Task instructions. Without any of the pictures, transcribe all the lines below exactly.

Supplied material.

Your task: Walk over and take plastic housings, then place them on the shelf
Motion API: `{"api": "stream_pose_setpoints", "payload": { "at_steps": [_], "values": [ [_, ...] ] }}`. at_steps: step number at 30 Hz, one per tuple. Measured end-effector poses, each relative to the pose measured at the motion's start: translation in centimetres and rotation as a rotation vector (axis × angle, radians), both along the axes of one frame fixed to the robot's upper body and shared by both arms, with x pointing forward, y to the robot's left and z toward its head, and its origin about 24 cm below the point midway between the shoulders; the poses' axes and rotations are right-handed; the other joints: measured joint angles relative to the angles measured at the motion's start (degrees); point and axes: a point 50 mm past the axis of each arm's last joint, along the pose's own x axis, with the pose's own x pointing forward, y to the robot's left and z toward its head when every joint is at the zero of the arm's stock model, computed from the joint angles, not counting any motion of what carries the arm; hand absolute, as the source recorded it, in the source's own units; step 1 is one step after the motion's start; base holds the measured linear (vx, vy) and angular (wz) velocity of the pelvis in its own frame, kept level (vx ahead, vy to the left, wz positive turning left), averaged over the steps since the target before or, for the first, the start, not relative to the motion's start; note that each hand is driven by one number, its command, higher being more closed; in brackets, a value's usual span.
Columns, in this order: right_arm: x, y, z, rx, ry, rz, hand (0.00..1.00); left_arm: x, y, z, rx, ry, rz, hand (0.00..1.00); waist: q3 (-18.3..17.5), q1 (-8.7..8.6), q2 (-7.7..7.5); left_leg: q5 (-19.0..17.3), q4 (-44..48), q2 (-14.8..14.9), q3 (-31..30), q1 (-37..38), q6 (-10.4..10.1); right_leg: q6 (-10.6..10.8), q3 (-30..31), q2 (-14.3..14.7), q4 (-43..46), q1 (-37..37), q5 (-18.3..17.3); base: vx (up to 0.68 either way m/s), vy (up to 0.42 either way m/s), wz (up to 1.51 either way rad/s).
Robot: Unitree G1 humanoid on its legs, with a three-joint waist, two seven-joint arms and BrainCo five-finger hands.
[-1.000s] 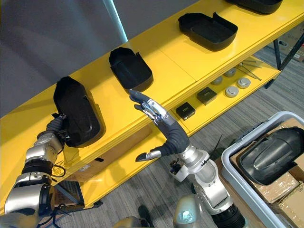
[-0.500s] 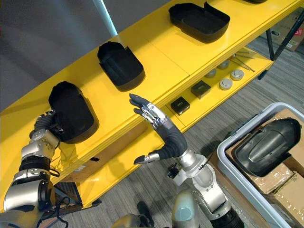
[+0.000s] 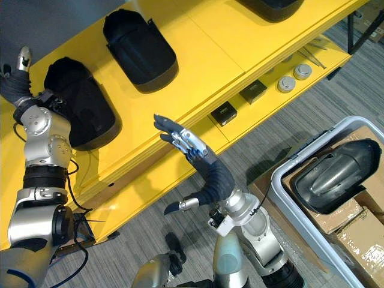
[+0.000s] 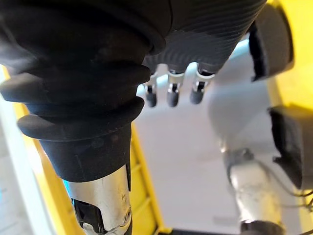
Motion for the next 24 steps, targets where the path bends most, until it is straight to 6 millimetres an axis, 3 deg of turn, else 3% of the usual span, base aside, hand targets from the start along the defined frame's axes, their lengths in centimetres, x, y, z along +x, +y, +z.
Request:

Solution to the problem.
Your task: Walk over and take plastic housings, then place them on the shelf
Motion API: `{"api": "stream_pose_setpoints", "payload": { "at_steps": [_], "values": [ [_, ...] ] }}`. at_steps: step number at 30 Hz, one per tuple. Measured end-effector poses, each relative to the pose measured at the motion's start: translation in centimetres and rotation as a rotation vector (axis × angle, radians), both along the axes of one frame fixed to the robot's upper body and shared by both arms, with x pointing forward, y to the robot's left and z toward its head, and its origin about 24 cm below the point midway between the shoulders; the poses' axes and rotations are right-handed; the other joints: measured joint angles relative to the angles measured at the motion's start (degrees); point and axes: a point 50 mm past the axis of each arm's last joint, along the pose's own x axis, with the pose's own x pointing forward, y to the robot's left and z toward its head when every joint is at the zero of the arm's stock model, computed from the joint angles, not counting any motion of what carries the arm; hand absolute, as the source recorded it, in the source's own units; step 1 is one step after the motion's start; base holds the measured linear (vx, vy) and angular (wz) velocity of the pelvis in its own frame, kept level (vx ahead, vy to the left, wz positive turning left), averaged over the steps since the target before or, for the first, the start, not relative to the motion's start; note that each hand is driven by one number, its command, higher being more closed; in brackets, a value's usual span.
Columns, in this order: right_arm: x, y, z, rx, ry, rz, hand (0.00..1.00); left_arm: x, y, z, rx, ry, rz, hand (0.00..1.00); waist: q3 (-18.3..17.5), q1 (-8.7..8.6), q2 (-7.7..7.5); left_leg: q5 (-19.0..17.3), q4 (-44..48), q2 (-14.8..14.9), q3 (-31..30), q1 (-37..38), q6 (-10.4..10.1); right_leg: q6 (-10.6..10.8), q3 (-30..31), q2 (-14.3..14.7), q4 (-43..46), q1 (-37..37), q5 (-18.3..17.3); base: vx (up to 0.68 either way m/s), vy (up to 0.42 either way m/s), wz (up to 1.51 either way rad/s).
Robot: Unitree G1 humanoid on its legs, with a three-joint waist, two seven-joint arms and BrainCo five-finger hands.
[-1.000s] 
[-0.500s] 
[+0.000s] 
[+0.000s] 
Motion for the next 24 steps, targets where the path bends most, until it is straight to 6 millimetres an axis, 3 deg of turn, else 3% of the usual span, base aside, hand targets from the start along the defined frame's axes, their lengths in centimetres, x, y, z along +x, +y, +z.
Request:

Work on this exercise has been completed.